We have experienced seasonality in our product revenue and operating results in the past, and we believe that we will continue to experience such seasonality in the future. The first quarter of each year is usually our lowest revenue quarter during the year and product revenue typically declines sequentially from the prior fourth quarter. We believe that this results from the procurement, budgeting and deployment cycles of many of our end-user customers. We generally expect an increase in sales in the second half of each year as budgets of our end-user customers for annual capital purchases are being fully utilized. We expect that seasonality will continue to affect our revenue and operating results in the future.
Our business and operations have experienced rapid growth, and if we do not appropriately manage any future growth, or are unable to improve our systems and processes, our operating results will be negatively affected.
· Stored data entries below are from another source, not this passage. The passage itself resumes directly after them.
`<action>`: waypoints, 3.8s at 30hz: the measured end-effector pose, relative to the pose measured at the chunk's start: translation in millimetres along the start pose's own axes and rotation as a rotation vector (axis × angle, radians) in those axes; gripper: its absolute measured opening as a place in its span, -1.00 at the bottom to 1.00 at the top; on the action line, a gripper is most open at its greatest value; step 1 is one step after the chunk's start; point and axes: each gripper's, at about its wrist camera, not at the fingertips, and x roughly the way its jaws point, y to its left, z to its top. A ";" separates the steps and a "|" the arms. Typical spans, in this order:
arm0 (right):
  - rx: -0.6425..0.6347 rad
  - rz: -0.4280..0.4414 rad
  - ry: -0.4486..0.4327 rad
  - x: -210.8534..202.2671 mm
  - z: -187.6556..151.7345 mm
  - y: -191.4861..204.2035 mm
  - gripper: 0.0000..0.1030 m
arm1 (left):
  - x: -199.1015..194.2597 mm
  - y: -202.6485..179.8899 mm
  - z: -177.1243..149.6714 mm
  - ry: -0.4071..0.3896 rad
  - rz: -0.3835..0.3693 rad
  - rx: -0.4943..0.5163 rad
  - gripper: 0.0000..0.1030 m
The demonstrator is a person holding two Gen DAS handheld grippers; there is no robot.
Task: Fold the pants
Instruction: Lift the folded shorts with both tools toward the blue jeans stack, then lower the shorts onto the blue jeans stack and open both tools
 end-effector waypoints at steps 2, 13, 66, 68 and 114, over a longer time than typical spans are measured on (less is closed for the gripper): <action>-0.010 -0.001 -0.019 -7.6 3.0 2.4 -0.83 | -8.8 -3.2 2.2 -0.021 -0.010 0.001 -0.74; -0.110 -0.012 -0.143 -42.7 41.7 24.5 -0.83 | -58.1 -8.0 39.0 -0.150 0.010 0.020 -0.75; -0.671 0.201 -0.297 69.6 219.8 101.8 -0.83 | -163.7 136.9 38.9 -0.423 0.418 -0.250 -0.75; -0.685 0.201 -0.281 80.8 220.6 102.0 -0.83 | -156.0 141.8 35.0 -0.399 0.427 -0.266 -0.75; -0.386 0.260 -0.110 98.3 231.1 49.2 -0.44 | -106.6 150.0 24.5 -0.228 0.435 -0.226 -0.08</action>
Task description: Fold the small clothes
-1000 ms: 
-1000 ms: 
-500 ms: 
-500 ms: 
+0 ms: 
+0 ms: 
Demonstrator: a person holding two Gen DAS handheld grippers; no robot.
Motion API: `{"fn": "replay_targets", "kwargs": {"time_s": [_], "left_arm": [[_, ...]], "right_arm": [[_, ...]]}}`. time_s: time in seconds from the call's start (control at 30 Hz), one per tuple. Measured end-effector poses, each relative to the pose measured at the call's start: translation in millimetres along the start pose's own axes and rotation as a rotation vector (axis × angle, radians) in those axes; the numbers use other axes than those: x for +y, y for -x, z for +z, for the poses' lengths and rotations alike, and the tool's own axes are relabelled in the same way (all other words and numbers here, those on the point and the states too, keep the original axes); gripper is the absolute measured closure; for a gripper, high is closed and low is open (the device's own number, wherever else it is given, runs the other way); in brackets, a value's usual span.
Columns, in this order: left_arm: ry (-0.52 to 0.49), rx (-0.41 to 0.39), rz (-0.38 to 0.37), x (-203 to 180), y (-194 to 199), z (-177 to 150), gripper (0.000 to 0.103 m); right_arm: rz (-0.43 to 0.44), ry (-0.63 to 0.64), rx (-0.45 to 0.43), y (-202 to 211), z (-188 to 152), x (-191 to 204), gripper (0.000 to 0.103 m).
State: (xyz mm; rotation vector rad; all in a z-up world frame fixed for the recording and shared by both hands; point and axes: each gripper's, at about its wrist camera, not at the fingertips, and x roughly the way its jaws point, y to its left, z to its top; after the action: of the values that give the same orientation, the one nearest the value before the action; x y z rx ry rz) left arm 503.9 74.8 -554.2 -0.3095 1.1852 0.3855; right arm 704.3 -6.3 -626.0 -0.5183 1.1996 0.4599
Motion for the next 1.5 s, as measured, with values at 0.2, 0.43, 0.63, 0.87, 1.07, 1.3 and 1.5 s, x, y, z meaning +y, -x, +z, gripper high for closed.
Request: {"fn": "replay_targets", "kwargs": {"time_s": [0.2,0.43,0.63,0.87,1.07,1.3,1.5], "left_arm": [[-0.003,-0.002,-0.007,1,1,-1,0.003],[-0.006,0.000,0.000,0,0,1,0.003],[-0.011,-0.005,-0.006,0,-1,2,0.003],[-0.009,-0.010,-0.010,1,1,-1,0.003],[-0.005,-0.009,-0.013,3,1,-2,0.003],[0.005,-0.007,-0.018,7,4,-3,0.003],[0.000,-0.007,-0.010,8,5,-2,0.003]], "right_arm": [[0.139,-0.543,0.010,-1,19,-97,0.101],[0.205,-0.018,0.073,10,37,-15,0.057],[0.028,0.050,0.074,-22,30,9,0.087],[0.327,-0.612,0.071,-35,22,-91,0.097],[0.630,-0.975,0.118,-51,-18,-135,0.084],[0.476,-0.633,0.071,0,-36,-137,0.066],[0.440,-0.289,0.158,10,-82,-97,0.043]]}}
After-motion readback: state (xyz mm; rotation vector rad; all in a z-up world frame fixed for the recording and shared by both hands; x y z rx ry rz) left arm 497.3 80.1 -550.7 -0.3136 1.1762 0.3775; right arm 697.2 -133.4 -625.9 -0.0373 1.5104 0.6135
We have experienced rapid growth over the last several years, which has placed a strain on our management, administrative, operational and financial infrastructure. In addition, some of the members of our current management team have only been working together for a short period of time. We also anticipate that additional investments in key channel partnerships and direct-sales personnel, as well as infrastructure and research and development spending, will be required to:
• | scale our operations and increase productivity; |
• | address the needs of our end-user customers; |
• | further develop and enhance our products and services; |
• | develop new technology; and |
• | expend our markets and opportunity under management, including into new industry verticals and geographic areas. |
Our success will depend in part upon our ability to manage our growth effectively. To do so, we must continue to increase the productivity of our existing employees and to hire, train and manage new employees as needed. To manage domestic and international growth of our operations and personnel, we will need to continue to improve our operational, financial and management controls and our reporting processes and procedures, and implement more extensive and integrated financial and business information systems. These additional investments will increase our operating costs, which will make it more difficult for us to offset any future revenue shortfalls by reducing expenses in the short term. Moreover, if we fail to scale our operations successfully, our business and operating results could be materially and adversely affected.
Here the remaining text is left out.